Vedder received the Ph. B. in 1898 from the University of Rochester and the M. D. from the University of Pennsylvania in 1902. He continued his studies at the University of Pennsylvania, from which he received the M. S. in 1903, concentrating on the study of dysentery with Simon Flexner.
After being commissioned a first lieutenant and assistant surgeon in the United States Army Medical Corps, Vedder continued his studies at the Army Medical School in Washington, D. C. , where he became involved in the investigation of typhoid immunization.
After graduating in 1904, Vedder served with John J. Pershing against the Moros in the Philippines, where he observed tropical diseases firsthand. From 1910 to 1913, he was based in Manila as a member of the Army Board for the Study of Tropical Disease. Vedder returned to the United States in 1913 to become an assistant professor of pathology at the Army Medical School, where he wrote The Prevalence of Syphilis in the Army (1915), Sanitation for Medical Officers (1917), and Syphilis and Public Health (1918).

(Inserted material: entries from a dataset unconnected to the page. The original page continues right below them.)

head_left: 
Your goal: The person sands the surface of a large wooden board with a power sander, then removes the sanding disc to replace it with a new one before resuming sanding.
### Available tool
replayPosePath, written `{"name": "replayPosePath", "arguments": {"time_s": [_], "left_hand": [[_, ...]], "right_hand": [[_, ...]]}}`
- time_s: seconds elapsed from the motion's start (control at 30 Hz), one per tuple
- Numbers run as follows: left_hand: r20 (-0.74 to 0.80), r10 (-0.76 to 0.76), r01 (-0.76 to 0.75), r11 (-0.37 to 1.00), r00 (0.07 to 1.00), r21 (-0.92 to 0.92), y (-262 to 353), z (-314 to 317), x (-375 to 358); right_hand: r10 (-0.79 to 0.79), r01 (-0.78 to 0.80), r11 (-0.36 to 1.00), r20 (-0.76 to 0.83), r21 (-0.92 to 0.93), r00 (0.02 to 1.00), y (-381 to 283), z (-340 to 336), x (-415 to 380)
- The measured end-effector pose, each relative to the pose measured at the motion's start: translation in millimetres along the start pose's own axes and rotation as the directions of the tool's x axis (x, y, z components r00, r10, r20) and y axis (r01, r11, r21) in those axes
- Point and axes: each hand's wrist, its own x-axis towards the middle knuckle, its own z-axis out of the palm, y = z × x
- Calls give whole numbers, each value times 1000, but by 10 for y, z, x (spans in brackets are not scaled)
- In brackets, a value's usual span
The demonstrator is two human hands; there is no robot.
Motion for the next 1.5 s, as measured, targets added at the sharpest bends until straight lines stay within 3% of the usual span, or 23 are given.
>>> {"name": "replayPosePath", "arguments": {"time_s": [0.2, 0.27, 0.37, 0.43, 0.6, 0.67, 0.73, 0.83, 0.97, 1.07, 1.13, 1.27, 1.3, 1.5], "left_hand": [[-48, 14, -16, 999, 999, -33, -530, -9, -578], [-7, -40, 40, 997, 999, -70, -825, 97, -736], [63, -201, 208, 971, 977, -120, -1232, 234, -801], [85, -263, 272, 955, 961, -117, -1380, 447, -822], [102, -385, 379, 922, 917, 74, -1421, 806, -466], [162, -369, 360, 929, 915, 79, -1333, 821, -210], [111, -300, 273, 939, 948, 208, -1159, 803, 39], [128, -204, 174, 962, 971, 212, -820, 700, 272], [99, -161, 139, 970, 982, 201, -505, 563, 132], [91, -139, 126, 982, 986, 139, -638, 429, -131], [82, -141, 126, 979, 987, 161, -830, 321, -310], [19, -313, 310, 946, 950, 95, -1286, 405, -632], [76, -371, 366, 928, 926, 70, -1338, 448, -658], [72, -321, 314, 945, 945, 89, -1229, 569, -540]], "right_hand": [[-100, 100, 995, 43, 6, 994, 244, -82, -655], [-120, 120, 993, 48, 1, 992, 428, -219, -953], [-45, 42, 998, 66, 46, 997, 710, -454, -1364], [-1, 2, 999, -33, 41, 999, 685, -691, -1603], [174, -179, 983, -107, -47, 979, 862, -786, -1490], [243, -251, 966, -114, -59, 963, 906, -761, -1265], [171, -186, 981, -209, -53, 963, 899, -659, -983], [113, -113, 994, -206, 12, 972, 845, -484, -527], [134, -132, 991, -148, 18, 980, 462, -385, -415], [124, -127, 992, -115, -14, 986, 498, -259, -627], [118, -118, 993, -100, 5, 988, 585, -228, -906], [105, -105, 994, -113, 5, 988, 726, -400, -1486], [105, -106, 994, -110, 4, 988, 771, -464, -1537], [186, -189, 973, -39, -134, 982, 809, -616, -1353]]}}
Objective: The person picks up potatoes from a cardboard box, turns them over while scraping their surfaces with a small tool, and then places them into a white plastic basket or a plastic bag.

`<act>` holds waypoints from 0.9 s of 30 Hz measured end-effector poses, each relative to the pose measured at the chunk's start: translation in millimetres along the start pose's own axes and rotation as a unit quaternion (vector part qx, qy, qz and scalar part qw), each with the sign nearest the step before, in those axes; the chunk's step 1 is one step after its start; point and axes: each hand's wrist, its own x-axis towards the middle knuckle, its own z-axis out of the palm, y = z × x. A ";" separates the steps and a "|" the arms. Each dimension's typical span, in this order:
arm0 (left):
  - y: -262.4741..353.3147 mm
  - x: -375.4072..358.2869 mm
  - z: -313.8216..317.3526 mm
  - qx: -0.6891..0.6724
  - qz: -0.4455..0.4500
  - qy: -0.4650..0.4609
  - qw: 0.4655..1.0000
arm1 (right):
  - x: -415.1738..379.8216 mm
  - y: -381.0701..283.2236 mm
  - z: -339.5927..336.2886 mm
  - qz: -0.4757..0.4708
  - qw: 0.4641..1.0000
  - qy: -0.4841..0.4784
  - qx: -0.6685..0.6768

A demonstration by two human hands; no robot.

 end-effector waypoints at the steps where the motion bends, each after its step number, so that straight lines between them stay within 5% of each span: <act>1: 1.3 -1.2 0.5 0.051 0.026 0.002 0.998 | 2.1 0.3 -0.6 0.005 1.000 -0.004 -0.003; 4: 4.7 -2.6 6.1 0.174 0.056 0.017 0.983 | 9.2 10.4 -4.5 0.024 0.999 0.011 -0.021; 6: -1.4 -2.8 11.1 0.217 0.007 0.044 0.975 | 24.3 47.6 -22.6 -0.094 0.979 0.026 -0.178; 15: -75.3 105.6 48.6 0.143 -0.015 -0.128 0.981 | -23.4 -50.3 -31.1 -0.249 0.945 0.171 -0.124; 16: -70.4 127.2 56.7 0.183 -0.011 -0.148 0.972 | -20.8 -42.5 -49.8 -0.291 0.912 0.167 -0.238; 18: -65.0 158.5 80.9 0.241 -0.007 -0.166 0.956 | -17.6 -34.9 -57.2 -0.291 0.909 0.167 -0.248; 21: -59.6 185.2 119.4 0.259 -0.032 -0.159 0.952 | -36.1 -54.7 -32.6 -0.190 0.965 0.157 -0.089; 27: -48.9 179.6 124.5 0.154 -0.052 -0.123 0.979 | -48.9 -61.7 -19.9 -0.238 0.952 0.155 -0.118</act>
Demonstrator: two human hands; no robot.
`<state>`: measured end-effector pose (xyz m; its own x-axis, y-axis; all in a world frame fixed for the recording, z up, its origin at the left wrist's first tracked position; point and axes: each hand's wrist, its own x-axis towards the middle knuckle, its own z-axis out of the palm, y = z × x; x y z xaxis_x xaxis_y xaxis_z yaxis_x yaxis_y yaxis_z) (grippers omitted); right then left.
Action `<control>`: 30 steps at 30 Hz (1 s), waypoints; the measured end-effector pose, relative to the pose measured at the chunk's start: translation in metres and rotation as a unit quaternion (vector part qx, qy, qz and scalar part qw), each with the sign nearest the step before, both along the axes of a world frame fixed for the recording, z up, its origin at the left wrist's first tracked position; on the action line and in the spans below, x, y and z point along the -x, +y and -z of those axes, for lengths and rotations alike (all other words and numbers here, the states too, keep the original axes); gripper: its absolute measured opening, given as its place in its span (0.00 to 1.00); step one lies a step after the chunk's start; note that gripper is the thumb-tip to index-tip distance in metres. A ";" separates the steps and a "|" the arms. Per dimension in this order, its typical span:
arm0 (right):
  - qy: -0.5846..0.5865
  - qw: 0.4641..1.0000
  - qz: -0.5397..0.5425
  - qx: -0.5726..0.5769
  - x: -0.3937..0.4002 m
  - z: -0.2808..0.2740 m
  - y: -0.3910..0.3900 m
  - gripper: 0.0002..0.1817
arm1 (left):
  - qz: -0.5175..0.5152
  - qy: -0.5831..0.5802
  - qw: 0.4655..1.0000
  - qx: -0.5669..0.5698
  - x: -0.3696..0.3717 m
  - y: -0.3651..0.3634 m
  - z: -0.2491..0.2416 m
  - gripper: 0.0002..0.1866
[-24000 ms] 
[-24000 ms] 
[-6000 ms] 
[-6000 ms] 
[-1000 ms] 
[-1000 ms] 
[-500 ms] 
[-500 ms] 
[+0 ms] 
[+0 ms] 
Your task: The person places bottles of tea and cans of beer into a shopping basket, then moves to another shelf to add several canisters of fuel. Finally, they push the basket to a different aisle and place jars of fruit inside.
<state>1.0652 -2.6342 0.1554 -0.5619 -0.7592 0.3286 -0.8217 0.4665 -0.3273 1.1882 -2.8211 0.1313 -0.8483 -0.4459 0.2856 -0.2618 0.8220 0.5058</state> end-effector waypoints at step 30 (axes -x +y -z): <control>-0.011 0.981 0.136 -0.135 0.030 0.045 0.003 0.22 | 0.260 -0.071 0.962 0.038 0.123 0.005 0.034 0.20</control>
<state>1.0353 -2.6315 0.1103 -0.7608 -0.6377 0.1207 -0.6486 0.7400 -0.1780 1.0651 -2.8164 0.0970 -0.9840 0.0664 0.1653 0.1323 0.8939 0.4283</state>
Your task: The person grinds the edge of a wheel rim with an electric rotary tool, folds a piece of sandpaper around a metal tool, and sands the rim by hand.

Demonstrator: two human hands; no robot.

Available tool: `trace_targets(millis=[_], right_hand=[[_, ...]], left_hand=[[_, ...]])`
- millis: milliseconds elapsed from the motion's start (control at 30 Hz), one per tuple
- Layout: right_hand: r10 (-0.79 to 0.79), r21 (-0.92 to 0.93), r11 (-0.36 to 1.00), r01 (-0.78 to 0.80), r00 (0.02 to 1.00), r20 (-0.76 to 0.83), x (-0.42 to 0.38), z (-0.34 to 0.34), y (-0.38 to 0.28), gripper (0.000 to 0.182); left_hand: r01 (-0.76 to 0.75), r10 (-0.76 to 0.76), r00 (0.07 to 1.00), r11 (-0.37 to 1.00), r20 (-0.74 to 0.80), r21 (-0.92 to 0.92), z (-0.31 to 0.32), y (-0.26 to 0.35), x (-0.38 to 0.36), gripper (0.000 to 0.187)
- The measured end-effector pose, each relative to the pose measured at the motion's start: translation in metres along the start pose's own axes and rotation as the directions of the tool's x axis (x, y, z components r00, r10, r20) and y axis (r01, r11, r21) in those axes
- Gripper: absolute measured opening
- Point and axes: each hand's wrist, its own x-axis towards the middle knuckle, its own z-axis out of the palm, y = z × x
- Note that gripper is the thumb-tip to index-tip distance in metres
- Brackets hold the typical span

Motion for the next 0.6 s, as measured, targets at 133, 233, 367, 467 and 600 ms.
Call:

From 1919 to 1922 he was director of the Southern Department Laboratory at Fort Sam Houston, Texas. He became chief of medical research at the Edgewood (Md. ) Arsenal in 1922. His research there on chemical warfare led to The Medical Aspects of Chemical Warfare (1925), the most comprehensive and intelligent study then available. Vedder argued that although gas warfare is barbarous, it is more humane than other forms of warfare. In 1925, Vedder returned to Manila as a senior member of the Army Board for Medical Research. He returned to Washington in 1929 and became commandant of the Army Medical School in 1930.
From 1931 to 1933, at the Edgewood Arsenal, Vedder studied the effects of poison gas. He retired from the army in 1933 to become a professor of experimental medicine at George Washington University. In 1942, he was appointed a director of medical education at the Alameda County (Calif. ) Hospital and laboratory director at Highland County Hospital in Oakland. Vedder retired in 1947. He died in Washington, D. C.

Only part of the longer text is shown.